• _About this task_
Which lines below hold the word "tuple"? Copy all of them.

• _Data for analysis_
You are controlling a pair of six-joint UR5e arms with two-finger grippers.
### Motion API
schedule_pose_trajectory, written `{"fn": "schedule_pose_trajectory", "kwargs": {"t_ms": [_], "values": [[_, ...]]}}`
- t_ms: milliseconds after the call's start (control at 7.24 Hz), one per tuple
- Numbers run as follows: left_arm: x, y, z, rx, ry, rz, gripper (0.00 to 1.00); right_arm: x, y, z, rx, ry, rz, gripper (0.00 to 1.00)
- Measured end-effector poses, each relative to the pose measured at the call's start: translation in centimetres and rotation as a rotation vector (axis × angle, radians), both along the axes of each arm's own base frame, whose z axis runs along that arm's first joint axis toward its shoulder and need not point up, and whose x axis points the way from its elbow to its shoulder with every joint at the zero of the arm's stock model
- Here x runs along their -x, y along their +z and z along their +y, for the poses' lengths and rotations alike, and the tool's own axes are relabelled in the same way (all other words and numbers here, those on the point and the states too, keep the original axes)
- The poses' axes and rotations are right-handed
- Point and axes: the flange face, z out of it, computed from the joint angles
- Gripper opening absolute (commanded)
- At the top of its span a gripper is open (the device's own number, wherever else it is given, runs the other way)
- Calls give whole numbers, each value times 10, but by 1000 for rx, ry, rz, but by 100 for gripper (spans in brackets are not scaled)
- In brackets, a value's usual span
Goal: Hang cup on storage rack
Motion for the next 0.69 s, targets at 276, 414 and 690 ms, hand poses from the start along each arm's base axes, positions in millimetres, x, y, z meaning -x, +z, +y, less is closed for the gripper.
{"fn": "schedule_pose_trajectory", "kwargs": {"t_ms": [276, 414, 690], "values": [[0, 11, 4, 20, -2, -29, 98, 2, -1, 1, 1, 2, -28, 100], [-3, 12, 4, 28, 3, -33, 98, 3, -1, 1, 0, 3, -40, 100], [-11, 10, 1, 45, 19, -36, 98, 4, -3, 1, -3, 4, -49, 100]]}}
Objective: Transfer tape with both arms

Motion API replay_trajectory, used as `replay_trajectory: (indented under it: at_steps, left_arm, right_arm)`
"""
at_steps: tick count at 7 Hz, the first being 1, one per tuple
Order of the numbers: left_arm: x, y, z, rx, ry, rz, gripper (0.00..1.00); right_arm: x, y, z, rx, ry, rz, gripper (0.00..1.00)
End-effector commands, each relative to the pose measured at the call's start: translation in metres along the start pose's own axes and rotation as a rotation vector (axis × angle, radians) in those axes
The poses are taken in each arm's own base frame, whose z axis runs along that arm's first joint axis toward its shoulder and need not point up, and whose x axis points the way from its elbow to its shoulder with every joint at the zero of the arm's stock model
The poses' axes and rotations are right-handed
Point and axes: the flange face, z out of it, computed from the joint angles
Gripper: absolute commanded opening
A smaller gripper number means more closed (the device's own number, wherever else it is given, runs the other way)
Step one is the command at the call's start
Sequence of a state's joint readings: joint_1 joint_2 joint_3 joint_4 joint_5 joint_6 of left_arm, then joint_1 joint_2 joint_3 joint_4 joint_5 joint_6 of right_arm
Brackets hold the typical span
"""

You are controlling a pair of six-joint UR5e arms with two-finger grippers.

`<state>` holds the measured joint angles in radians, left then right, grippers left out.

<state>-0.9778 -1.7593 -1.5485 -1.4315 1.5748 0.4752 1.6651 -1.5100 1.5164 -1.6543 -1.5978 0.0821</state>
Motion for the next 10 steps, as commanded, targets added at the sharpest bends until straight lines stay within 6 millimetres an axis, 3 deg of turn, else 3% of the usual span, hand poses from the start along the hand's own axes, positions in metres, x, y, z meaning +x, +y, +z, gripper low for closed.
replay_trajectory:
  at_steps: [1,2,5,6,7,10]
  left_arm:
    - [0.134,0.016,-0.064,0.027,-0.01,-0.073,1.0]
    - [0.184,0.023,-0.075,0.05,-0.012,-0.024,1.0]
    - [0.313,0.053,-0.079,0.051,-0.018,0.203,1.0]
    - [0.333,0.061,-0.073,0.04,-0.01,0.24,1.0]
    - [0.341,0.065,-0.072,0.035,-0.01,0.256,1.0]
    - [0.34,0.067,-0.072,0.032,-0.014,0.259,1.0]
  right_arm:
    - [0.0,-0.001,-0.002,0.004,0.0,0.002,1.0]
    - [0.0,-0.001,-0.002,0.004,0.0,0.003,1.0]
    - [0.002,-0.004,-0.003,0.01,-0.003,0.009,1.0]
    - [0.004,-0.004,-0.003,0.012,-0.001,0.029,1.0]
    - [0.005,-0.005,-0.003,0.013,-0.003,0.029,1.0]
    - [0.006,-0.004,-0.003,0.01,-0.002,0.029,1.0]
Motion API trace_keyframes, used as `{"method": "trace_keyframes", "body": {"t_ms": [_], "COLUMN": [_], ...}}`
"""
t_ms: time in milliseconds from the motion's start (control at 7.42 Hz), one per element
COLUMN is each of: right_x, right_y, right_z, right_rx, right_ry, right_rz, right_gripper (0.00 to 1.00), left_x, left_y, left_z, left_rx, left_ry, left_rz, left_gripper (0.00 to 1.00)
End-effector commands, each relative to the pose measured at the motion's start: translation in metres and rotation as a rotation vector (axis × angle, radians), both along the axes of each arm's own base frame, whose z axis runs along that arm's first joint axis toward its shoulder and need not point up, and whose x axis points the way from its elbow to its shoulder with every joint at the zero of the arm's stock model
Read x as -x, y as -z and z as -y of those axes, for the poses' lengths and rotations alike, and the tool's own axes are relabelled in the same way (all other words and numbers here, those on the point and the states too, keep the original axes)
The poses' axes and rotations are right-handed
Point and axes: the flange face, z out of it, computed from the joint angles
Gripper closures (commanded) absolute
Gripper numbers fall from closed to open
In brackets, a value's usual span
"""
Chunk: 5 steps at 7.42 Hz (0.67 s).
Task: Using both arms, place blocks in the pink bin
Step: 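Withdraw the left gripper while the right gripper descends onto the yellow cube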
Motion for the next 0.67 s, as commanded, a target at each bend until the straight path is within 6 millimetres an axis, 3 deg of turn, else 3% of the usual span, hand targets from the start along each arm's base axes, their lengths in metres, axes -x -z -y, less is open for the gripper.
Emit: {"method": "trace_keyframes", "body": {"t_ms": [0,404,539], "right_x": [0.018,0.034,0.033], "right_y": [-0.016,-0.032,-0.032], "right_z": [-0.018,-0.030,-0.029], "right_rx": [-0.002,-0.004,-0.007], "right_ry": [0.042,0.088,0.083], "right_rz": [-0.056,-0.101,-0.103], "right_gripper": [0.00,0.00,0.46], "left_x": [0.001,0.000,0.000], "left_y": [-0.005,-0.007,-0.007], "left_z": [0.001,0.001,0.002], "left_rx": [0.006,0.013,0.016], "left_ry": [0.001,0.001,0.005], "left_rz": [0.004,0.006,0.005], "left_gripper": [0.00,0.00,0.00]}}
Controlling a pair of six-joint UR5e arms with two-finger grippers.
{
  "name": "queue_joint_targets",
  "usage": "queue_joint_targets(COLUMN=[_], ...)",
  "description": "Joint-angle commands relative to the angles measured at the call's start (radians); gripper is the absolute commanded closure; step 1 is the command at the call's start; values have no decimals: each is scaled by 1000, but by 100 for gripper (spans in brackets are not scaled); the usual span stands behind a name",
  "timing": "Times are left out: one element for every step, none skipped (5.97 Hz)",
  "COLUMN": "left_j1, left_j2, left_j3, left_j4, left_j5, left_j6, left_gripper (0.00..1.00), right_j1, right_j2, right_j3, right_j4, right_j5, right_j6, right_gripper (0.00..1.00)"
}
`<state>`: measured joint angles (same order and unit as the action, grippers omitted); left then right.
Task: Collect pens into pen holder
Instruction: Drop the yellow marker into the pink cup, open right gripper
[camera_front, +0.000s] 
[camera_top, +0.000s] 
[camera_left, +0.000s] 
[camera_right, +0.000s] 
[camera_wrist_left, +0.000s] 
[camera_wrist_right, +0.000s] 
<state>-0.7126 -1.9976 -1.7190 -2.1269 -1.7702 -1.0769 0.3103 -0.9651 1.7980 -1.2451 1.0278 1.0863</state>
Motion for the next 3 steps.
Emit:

• _Exercise response_
- t_ms: milliseconds after the call's start (control at 7.24 Hz), one per tuple
at_steps: tick count at 7 Hz, the first being 1, one per tuple

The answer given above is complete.